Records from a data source
*****

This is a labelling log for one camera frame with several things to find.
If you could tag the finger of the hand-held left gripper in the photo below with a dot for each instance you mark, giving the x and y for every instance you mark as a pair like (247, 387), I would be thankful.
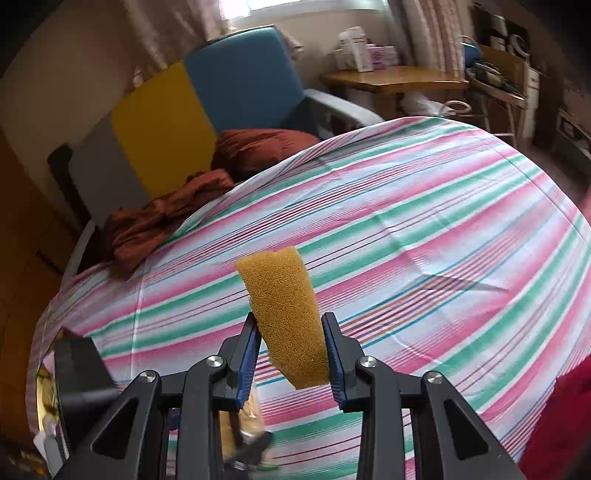
(173, 419)
(251, 452)

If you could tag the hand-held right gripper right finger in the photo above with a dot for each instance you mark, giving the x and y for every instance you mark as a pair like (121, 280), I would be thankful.
(334, 369)

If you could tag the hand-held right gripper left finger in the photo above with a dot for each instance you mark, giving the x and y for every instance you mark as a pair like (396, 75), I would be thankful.
(247, 364)

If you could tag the gold metal tray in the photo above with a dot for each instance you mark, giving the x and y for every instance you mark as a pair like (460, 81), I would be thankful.
(45, 383)

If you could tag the clear snack packet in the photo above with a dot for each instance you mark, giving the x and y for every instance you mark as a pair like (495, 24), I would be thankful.
(244, 417)

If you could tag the orange sponge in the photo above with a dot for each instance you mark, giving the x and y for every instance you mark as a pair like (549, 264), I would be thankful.
(286, 314)

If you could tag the wooden wardrobe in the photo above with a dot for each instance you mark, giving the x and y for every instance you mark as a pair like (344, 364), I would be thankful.
(23, 277)

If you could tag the striped tablecloth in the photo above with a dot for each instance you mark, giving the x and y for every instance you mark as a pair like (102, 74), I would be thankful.
(415, 230)

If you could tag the maroon blanket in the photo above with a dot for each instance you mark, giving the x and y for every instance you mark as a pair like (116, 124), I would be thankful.
(258, 147)

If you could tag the red cloth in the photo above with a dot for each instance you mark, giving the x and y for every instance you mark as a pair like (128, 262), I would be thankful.
(563, 415)

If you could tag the grey yellow blue chair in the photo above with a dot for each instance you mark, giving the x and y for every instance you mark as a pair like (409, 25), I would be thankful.
(157, 120)

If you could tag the white plastic bag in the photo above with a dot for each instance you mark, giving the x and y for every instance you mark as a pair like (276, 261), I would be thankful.
(420, 104)

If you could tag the wooden side table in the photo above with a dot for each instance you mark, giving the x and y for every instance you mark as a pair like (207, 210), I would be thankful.
(397, 76)

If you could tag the small white box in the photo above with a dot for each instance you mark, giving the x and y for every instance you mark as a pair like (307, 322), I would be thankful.
(339, 57)

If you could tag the purple box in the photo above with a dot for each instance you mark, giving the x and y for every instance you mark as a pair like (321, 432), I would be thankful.
(383, 57)

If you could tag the cluttered storage rack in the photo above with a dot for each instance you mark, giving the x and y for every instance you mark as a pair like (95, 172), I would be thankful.
(503, 78)

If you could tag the patterned curtain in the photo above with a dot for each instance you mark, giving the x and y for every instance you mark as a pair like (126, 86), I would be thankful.
(184, 32)
(429, 32)

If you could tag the window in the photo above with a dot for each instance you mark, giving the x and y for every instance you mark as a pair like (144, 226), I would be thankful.
(300, 4)

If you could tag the black post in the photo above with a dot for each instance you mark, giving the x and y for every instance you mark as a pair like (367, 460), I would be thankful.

*****

**TASK GOAL**
Give back the lines above exactly, from the one with "If you could tag the purple" through the last line.

**RESPONSE BOX**
If you could tag the purple box in the photo above with a dot for each instance you mark, giving the x and y for every instance you mark as a pair like (321, 432), I would be thankful.
(383, 57)

If you could tag the cluttered storage rack in the photo above with a dot for each instance you mark, giving the x and y for every instance you mark as a pair like (95, 172), I would be thankful.
(503, 78)

If you could tag the patterned curtain in the photo above with a dot for each instance you mark, giving the x and y for every instance you mark as a pair like (126, 86), I would be thankful.
(184, 32)
(429, 32)

If you could tag the window in the photo above with a dot for each instance you mark, giving the x and y for every instance you mark as a pair like (144, 226), I would be thankful.
(300, 4)

If you could tag the black post in the photo above with a dot for each instance you mark, giving the x and y for every instance you mark as a pair like (367, 460), I would be thankful.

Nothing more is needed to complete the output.